Find how many lines in the material below hold the word "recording". Reply with that figure alone.

◆ **Information supplied**
┌──

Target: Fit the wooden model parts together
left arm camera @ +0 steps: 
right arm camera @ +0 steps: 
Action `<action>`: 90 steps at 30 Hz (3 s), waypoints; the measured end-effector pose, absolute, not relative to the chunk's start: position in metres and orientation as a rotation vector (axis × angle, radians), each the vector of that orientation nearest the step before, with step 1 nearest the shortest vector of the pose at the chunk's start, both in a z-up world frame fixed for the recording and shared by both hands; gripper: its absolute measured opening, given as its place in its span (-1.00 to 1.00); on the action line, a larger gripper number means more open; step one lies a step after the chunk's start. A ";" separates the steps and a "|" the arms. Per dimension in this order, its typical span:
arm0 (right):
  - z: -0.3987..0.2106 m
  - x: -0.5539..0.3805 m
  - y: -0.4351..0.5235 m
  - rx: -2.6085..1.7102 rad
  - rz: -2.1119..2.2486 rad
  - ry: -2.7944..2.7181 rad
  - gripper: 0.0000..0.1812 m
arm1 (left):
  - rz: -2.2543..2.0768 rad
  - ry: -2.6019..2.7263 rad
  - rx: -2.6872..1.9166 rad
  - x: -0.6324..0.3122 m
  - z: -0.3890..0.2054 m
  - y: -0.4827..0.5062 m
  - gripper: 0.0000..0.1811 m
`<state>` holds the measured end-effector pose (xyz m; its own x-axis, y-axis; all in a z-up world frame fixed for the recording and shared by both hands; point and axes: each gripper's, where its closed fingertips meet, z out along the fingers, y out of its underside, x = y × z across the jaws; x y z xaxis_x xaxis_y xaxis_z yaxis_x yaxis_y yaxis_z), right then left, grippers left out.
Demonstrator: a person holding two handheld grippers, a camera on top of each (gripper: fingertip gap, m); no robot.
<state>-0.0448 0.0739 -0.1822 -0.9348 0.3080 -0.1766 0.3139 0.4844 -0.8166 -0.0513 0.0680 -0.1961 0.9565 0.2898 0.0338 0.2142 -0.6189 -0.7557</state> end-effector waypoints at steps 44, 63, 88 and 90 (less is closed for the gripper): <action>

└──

◆ **Answer to this task**
2